Есть и второе. Я – его счастливый билет. Могу стать счастливым билетом. А могу и не стать. Вот выйду в претенденты – значит, работает непрямое психологическое воздействие. А если стану, чем чёрт не шутит, чемпионом? Ему, Фролову, могут и орден дать, и лабораторию под начало. Ведь не на шахматистов же собирается он воздействовать, шахматисты – это модель, подопытные свинки. Дипломаты, политики – вот его цель. И потому Николаю Николаевичу нужно, чтобы я выступал елико возможно лучше.
И третье. Чувствуется, что Фролов – человек небалованный. Вряд ли был дальше Германской Демократической Республики. Для него командировка в Швейцарию – большая удача. Купит что-нибудь себе, жене, детям – неженатых майоров в капстраны не выпускают. Купит, порадует, сам порадуется. Ведь дали же ему хоть какие-нибудь командировочные? Хотя, конечно, генералы на майорах экономят сильно. Это видно и по костюму, и по обуви, о зубах и не говорю. Отборочные матчи – опять командировка, ну, и так далее. Карьера! А если я вдруг стану невыездным – сидеть ему в Карл-Маркс-Штадте, строчить характеристики на сослуживцев: о чем говорят, чем дышат, не выражают ли сомнений в правильности политики партии. Дело, конечно, нужное, но совсем не то, что ездить по швейцариям, италиям и прочим капиталистическим заграницам.

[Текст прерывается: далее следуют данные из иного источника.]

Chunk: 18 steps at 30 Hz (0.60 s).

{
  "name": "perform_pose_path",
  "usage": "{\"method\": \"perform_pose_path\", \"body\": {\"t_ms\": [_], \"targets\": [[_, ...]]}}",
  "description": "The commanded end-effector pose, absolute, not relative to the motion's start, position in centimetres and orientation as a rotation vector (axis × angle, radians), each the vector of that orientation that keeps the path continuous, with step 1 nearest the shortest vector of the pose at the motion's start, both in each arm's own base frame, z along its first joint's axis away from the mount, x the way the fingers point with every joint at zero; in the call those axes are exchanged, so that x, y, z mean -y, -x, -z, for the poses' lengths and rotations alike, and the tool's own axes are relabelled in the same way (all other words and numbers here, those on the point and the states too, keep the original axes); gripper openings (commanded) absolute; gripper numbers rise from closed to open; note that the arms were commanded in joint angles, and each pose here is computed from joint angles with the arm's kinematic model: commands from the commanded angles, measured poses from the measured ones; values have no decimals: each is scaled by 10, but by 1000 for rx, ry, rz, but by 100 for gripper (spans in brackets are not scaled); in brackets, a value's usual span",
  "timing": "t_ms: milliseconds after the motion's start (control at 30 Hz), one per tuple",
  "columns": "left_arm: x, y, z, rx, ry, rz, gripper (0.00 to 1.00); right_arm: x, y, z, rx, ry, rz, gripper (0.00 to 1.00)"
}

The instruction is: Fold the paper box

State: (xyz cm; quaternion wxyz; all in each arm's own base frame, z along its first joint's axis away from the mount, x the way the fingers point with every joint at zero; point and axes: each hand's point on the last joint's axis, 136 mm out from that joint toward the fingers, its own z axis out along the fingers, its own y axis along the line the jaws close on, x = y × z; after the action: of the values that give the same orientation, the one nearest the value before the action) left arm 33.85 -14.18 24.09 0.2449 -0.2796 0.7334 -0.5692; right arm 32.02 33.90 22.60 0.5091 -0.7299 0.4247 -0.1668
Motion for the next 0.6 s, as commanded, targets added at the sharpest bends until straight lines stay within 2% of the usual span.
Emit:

В общем, нечего мне бояться. Хотя всегда возможен синдром скорпиона. Как в сказочке, когда скорпион попросил лягушку перевезти его через реку, но на середине реки ужалил несчастную. Да, знал, что и сам погибнет, утонет, но не мог удержаться, такая у него натура.
Ладно, я не лягушка. Не утону. Поболит немножко, и перестанет.
С такими мыслями я сел рядом с Жаном на переднее сидение его «Рено». Машина не с конвейера, но выглядит бодро. Дороги у них здесь хорошие, в Швейцарии, чего б на таких дорогах и не выглядеть? И пыли здесь нет. Почему нет – непонятно. У нас есть, а здесь нет. Другая земля, что ли?
Девочки устроились на заднем сидении. «Рено», он вроде «троечки», по размерам. И вдвоем на заднем сидении хорошо, а втроем уже тесновато, факт. Потому, товарищ Фролов, извини. Ты нам не друг и не родственник – тесниться ради тебя.